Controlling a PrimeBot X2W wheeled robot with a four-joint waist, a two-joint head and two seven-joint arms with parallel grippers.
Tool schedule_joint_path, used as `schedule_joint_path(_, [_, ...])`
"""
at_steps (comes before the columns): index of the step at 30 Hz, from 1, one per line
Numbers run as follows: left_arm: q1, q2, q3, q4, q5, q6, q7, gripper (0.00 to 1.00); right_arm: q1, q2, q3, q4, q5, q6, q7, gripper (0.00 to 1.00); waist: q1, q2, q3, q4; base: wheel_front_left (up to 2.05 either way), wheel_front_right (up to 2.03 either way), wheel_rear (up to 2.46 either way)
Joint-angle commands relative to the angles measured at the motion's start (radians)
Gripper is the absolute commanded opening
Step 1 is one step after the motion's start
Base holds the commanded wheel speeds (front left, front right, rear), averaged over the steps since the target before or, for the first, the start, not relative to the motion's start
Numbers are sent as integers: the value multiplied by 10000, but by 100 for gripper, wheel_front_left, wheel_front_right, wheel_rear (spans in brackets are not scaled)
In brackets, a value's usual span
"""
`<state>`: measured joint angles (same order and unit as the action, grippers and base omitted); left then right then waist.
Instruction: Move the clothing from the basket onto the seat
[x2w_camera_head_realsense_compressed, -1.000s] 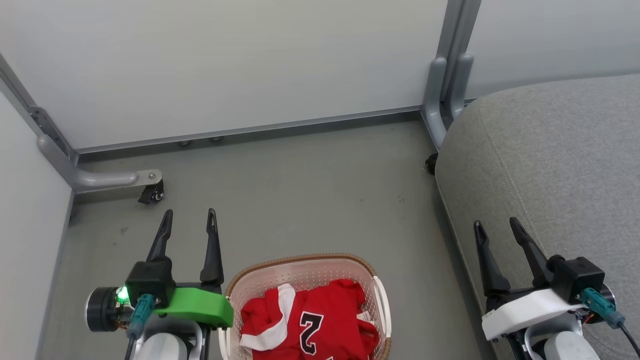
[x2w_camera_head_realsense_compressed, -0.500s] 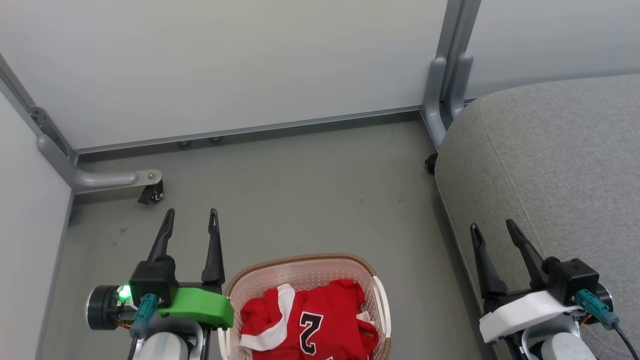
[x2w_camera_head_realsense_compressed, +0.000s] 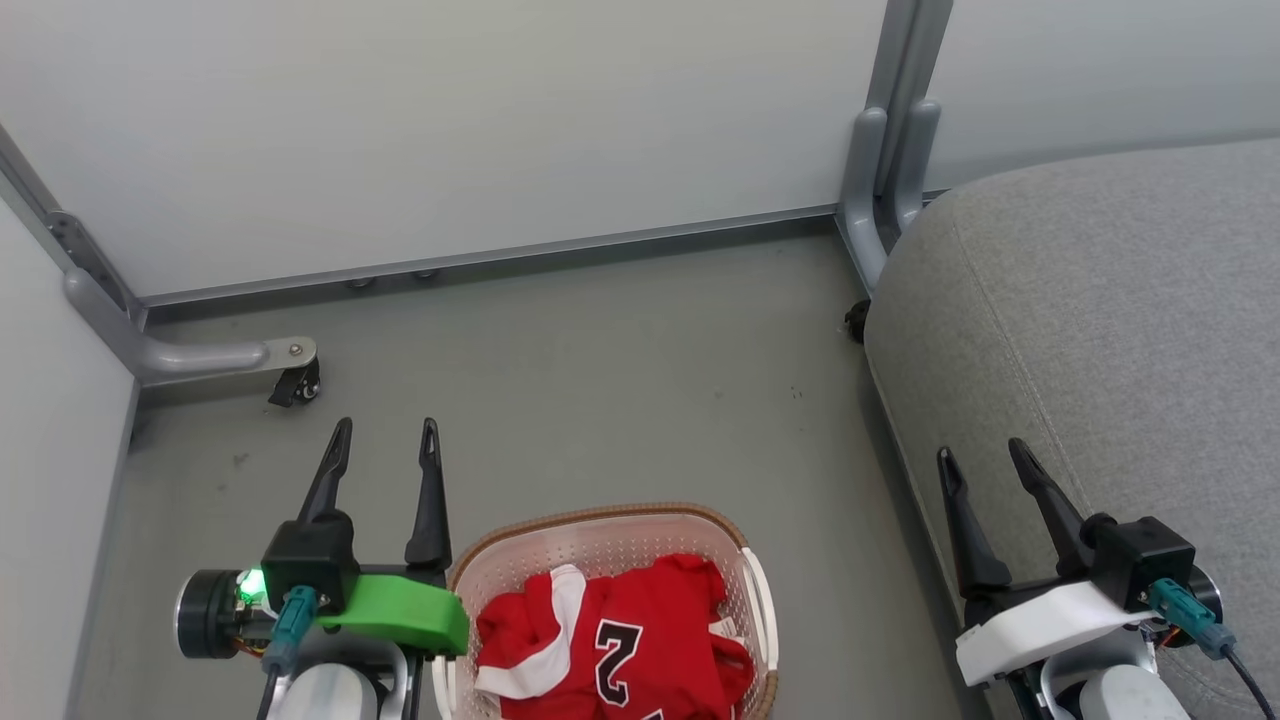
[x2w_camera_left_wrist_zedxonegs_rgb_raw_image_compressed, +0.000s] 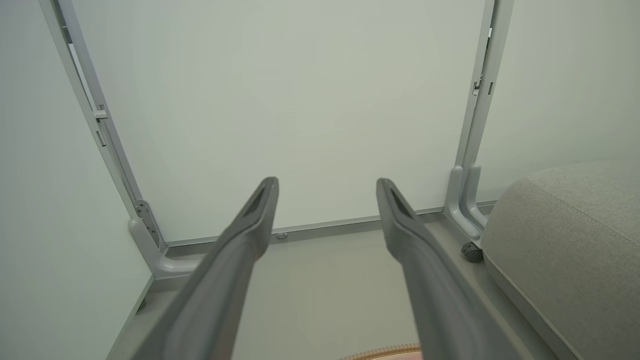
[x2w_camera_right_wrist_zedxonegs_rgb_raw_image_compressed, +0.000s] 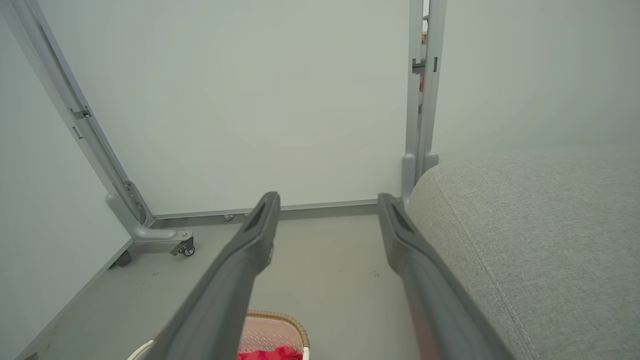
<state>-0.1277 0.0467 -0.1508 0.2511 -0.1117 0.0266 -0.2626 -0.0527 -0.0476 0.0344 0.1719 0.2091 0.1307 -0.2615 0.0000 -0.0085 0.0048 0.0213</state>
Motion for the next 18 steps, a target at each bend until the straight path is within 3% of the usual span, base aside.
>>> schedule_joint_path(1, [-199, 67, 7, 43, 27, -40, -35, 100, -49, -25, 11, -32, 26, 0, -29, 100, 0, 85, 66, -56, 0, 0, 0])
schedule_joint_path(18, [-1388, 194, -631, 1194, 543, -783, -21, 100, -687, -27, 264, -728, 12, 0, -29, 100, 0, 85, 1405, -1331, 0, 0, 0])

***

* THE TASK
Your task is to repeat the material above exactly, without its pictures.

* EXERCISE RESPONSE
Controlling a PrimeBot X2W wheeled robot with a four-joint waist, a two-joint head and two seven-joint arms with parallel grippers.
Tool schedule_joint_path, used as `schedule_joint_path(_, [_, ...])`
"""
at_steps (comes before the columns): index of the step at 30 Hz, from 1, one per line
Numbers run as follows: left_arm: q1, q2, q3, q4, q5, q6, q7, gripper (0.00 to 1.00); right_arm: q1, q2, q3, q4, q5, q6, q7, gripper (0.00 to 1.00); waist: q1, q2, q3, q4; base: wheel_front_left (up to 2.05 either way), wheel_front_right (up to 2.03 either way), wheel_rear (up to 2.46 either way)
Joint-angle commands relative to the angles measured at the motion's start (radians)
Gripper is the absolute commanded opening
Step 1 is one step after the motion's start
Base holds the commanded wheel speeds (front left, front right, rear), averaged over the steps since the target before or, for the first, the start, not relative to the motion's start
Numbers are sent as integers: the value multiplied by 10000, but by 100 for gripper, wheel_front_left, wheel_front_right, wheel_rear (spans in brackets are not scaled)
In brackets, a value's usual span
"""
`<state>`: measured joint angles (same order and unit as the action, grippers and base omitted); left then right then waist.
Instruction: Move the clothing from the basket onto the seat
[x2w_camera_head_realsense_compressed, -1.000s] 
[x2w_camera_head_realsense_compressed, -0.500s] 
[x2w_camera_head_realsense_compressed, +0.000s] 
[x2w_camera_left_wrist_zedxonegs_rgb_raw_image_compressed, +0.000s] 
[x2w_camera_right_wrist_zedxonegs_rgb_raw_image_compressed, +0.000s] 
<state>-0.1277 0.0467 -0.1508 0.2511 -0.1117 0.0266 -0.2626 -0.0527 -0.0476 0.0344 0.1719 0.2091 0.1307 -0.2615 0.0000 -0.0085 0.0048 0.0213</state>
Motion for the next 18 steps, a target at each bend until the straight path is within 3% of the usual span, base aside.
>>> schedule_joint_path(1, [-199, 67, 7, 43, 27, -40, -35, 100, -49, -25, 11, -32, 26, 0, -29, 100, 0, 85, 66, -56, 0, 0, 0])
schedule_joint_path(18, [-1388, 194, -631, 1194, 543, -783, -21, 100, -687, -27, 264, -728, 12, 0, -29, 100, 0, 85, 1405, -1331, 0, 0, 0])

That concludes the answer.